By focusing on detailed record-keeping, transparency on pigment sources, live batch control, random lot sampling, and feedback loops, we know where each pellet comes from. This level of tracking ensures regulatory conformity and builds the kind of trust that only comes from years of collaboration. Whether it’s a simple white for bottle caps or a high-performance, weather-resistant orange cable jacket, our perspective as the original chemical manufacturer—versus a trader—means every order captures a repeatable, engineered answer to the specific task at hand.
Product development never stands still; both end-user requirements and regulatory targets shift constantly.
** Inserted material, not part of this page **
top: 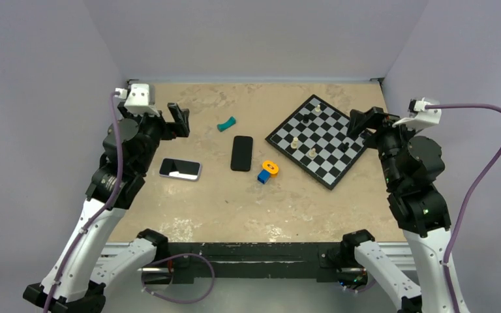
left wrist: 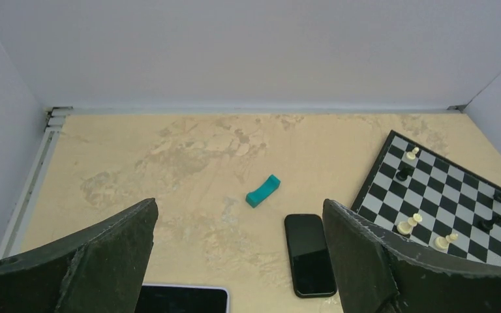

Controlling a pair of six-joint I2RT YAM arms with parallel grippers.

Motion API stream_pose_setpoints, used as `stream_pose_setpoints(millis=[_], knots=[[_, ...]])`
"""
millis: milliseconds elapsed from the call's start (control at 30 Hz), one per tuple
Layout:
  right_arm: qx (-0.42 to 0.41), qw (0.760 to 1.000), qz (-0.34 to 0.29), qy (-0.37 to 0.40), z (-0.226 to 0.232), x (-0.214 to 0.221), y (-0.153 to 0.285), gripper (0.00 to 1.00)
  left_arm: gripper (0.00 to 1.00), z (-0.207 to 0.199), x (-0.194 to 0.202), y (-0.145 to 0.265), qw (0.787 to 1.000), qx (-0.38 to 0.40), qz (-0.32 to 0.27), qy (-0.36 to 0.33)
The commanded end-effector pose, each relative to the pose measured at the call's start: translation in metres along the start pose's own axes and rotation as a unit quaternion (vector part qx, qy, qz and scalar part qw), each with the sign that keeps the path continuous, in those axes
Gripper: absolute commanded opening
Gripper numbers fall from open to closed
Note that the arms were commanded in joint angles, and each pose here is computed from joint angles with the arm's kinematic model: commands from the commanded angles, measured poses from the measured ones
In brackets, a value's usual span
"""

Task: Take the phone out of the phone case
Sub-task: Pick up the phone at the center of the board.

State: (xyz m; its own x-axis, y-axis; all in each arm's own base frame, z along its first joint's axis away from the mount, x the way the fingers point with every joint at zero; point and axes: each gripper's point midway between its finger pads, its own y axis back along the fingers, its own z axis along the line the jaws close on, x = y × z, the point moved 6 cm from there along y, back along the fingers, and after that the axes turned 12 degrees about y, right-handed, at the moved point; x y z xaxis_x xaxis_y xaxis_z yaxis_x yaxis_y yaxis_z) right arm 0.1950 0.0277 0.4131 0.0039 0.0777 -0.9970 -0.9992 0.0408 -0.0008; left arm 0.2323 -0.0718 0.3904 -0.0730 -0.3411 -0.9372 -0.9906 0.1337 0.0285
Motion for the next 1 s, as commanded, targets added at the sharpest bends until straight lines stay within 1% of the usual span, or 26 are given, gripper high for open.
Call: stream_pose_setpoints(millis=[0,300,367,433,500,567,633,667,733,767,900,967], knots=[[0.008,1.000,0.007,-0.014,0.003,-0.003,-0.009,0.98,1.00,0.002,0.018,-0.015,0.998,-0.029,0.056,0.012],[-0.001,0.999,0.043,-0.015,0.011,0.012,-0.027,0.98,1.00,-0.002,0.035,-0.025,0.993,-0.038,0.102,0.050],[-0.006,0.998,0.058,-0.012,0.013,0.021,-0.031,0.98,1.00,0.000,0.042,-0.028,0.988,-0.061,0.122,0.067],[-0.013,0.997,0.073,-0.016,0.016,0.031,-0.034,0.98,1.00,0.009,0.054,-0.027,0.978,-0.117,0.146,0.091],[-0.038,0.996,0.081,-0.022,0.023,0.039,-0.035,0.98,1.00,0.022,0.073,-0.024,0.959,-0.186,0.175,0.123],[-0.053,0.995,0.084,-0.024,0.026,0.045,-0.033,0.98,1.00,0.032,0.093,-0.020,0.936,-0.233,0.210,0.157],[-0.057,0.994,0.089,-0.026,0.026,0.050,-0.033,0.98,1.00,0.046,0.113,-0.015,0.906,-0.279,0.249,0.198],[-0.062,0.994,0.088,-0.027,0.028,0.050,-0.033,0.98,1.00,0.052,0.126,-0.012,0.885,-0.300,0.274,0.226],[-0.076,0.993,0.084,-0.027,0.031,0.052,-0.033,0.98,1.00,0.068,0.145,-0.007,0.848,-0.348,0.304,0.259],[-0.081,0.993,0.082,-0.028,0.032,0.052,-0.033,0.98,1.00,0.077,0.152,-0.005,0.831,-0.376,0.311,0.267],[-0.096,0.992,0.078,-0.031,0.035,0.056,-0.033,0.98,1.00,0.094,0.174,-0.005,0.780,-0.441,0.318,0.308],[-0.099,0.992,0.077,-0.034,0.036,0.056,-0.032,0.98,1.00,0.100,0.183,-0.009,0.751,-0.471,0.318,0.335]])
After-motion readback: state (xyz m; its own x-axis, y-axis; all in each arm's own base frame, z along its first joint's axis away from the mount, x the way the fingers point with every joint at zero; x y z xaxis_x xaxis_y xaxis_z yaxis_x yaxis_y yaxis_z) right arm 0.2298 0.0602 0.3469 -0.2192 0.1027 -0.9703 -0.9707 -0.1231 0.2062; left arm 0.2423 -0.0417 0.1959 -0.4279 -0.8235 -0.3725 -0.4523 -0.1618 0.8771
As plastics producers adopt smarter, greener machines and blended material streams, the demands on color masterbatches rise. Today, product engineers want colors stable under increased processing temperatures, free of trace toxic metals, washable under aggressive cleaners, and able to survive repeated mechanical or chemical abuse.
Quality control, environmental testing, pigment innovation, and feedback from customer lines all feed back into our research cycle. Experienced plant chemists and line operators know what else is possible once new pigment grades or resin carriers become available. Our commitment to safe, compliant, and high-performance color masterbatches brings together decades of shop-floor know-how with lab analysis and trust earned through consistent supply.
Every masterbatch pellet carries a story—from raw pigment sourcing and careful lab planning, through hands-on production, to the final customer’s product running at full speed with less downtime and more reliable color. That tangible connection makes masterbatch manufacturing a daily lesson in chemistry, engineering, and partnership. Trust grows in that space where claims meet performance and today’s factory production solves tomorrow’s product challenges.